◆ Problem statement:
Using the data below, set down every line from the one containing "close along y;" through the one containing "bracket at (79, 350): (86, 392, 225)", inclusive and unchanged. Pictures are to be skipped.

++++ Available records ++++

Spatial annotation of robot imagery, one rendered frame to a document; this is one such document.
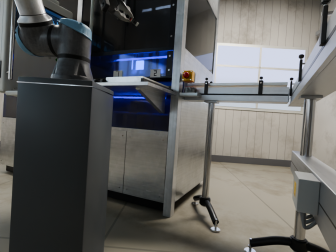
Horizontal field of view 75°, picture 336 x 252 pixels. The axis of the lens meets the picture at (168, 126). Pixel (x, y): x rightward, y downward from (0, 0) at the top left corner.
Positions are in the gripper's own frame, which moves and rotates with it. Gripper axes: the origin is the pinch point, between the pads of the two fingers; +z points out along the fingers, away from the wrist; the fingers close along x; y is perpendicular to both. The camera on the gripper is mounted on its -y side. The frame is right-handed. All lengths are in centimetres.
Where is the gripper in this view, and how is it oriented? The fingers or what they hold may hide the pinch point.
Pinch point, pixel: (129, 18)
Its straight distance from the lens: 131.3
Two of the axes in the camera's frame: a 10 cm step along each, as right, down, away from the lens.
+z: 7.7, 5.1, 3.8
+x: -6.3, 5.1, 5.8
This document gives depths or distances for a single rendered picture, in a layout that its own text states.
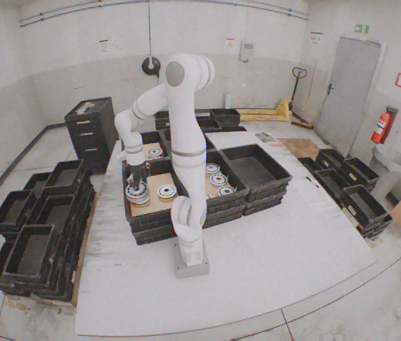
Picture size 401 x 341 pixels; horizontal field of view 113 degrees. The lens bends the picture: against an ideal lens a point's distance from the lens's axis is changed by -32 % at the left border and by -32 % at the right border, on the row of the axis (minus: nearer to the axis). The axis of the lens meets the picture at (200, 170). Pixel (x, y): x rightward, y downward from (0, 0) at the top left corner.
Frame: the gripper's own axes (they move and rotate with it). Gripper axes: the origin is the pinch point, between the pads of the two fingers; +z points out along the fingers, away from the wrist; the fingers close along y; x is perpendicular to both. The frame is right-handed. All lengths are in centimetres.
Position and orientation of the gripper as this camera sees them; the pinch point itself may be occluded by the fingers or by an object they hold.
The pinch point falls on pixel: (141, 185)
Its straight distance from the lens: 86.9
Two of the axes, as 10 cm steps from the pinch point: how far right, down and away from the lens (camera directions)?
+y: 4.4, -5.4, 7.2
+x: -9.0, -2.9, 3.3
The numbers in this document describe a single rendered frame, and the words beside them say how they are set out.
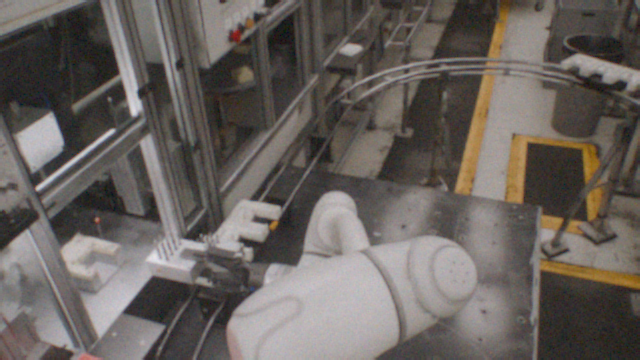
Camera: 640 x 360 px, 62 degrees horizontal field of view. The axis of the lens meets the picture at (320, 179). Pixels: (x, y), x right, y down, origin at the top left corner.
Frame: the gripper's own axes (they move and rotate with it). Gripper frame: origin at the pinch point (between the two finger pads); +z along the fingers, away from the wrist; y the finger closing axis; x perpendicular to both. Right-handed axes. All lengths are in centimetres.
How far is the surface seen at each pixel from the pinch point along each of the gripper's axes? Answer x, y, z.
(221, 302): -7.2, -22.7, 0.1
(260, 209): -42.5, -16.4, 3.2
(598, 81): -183, -21, -109
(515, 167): -225, -103, -83
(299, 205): -71, -36, 2
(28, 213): 25.5, 32.6, 14.6
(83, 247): -1.6, -6.6, 38.4
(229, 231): -30.9, -17.7, 9.0
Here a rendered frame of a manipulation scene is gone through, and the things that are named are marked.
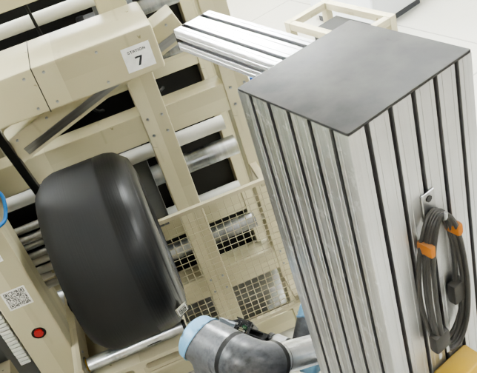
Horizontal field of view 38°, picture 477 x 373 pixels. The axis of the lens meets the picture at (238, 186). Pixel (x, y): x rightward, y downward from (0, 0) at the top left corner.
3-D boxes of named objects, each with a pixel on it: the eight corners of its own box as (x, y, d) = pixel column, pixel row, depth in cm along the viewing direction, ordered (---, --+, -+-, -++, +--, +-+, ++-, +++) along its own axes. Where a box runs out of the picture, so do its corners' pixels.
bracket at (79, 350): (86, 392, 225) (74, 373, 220) (73, 312, 258) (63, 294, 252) (95, 388, 226) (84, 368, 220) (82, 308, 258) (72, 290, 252)
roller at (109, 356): (87, 365, 231) (89, 375, 227) (81, 357, 228) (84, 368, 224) (185, 323, 234) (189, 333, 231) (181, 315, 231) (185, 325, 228)
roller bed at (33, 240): (34, 297, 262) (-2, 239, 245) (32, 274, 274) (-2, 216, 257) (84, 277, 264) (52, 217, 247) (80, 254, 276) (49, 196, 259)
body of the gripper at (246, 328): (235, 314, 204) (272, 328, 198) (244, 323, 211) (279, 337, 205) (224, 338, 201) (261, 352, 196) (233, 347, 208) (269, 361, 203)
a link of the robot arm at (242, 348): (260, 356, 149) (376, 325, 186) (223, 337, 156) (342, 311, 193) (250, 406, 150) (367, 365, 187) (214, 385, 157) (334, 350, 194)
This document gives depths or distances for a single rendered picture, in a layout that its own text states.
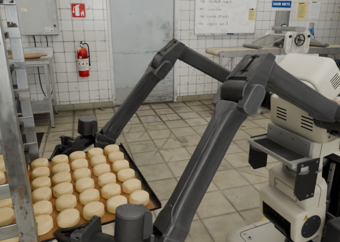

++++

◆ Task response:
Frame: the gripper's own axes (they move and rotate with it). Gripper axes: the origin is the pinch point, between the pads of the two fingers; +z points out along the fingers, away from the wrist; the fingers close along y; x is perpendicular to both. The frame is right-handed. All lengths are in centimetres.
Position and orientation of the gripper as this camera sees them; the pinch point itself may be occluded by the fingers or by an object they hold.
The pinch point falls on pixel: (141, 185)
Its straight distance from the lens: 86.9
Two of the axes, as 10 cm steps from the pinch point: how far right, down and away from the lens (camera directions)?
+y: 4.4, -5.4, 7.2
+x: -9.0, -2.9, 3.3
The numbers in this document describe a single rendered frame, and the words beside them say how they are set out.
Camera: 640 x 360 px, 62 degrees horizontal field of view. The axis of the lens meets the picture at (320, 179). Pixels: (x, y), x right, y down, origin at the top left corner.
Frame: the gripper's own axes (they move and rotate with it). Gripper frame: origin at the pinch point (between the two finger pads); +z along the fingers, away from the wrist; y the finger closing axis; x perpendicular to both. Right-handed axes. All lengths are in centimetres.
How far is the surface seen at each pixel from the pinch point along each of the gripper's axes? Answer x, y, z.
(221, 302): -7.2, -22.7, 0.1
(260, 209): -42.5, -16.4, 3.2
(598, 81): -183, -21, -109
(515, 167): -225, -103, -83
(299, 205): -71, -36, 2
(28, 213): 25.5, 32.6, 14.6
(83, 247): -1.6, -6.6, 38.4
(229, 231): -30.9, -17.7, 9.0
Here a rendered frame of a manipulation scene is gone through, and the things that are named are marked.
Horizontal field of view 38°, picture 477 x 373 pixels. The axis of the lens meets the picture at (238, 186). Pixel (x, y): x rightward, y downward from (0, 0) at the top left corner.
3-D boxes of named objects, each with a pixel on it: the eight corners of its own box as (x, y, d) = pixel column, pixel row, depth in cm along the viewing direction, ordered (---, --+, -+-, -++, +--, +-+, ++-, +++) along its own axes. Where a box runs out of the picture, so do its corners' pixels.
bracket at (79, 350): (86, 392, 225) (74, 373, 220) (73, 312, 258) (63, 294, 252) (95, 388, 226) (84, 368, 220) (82, 308, 258) (72, 290, 252)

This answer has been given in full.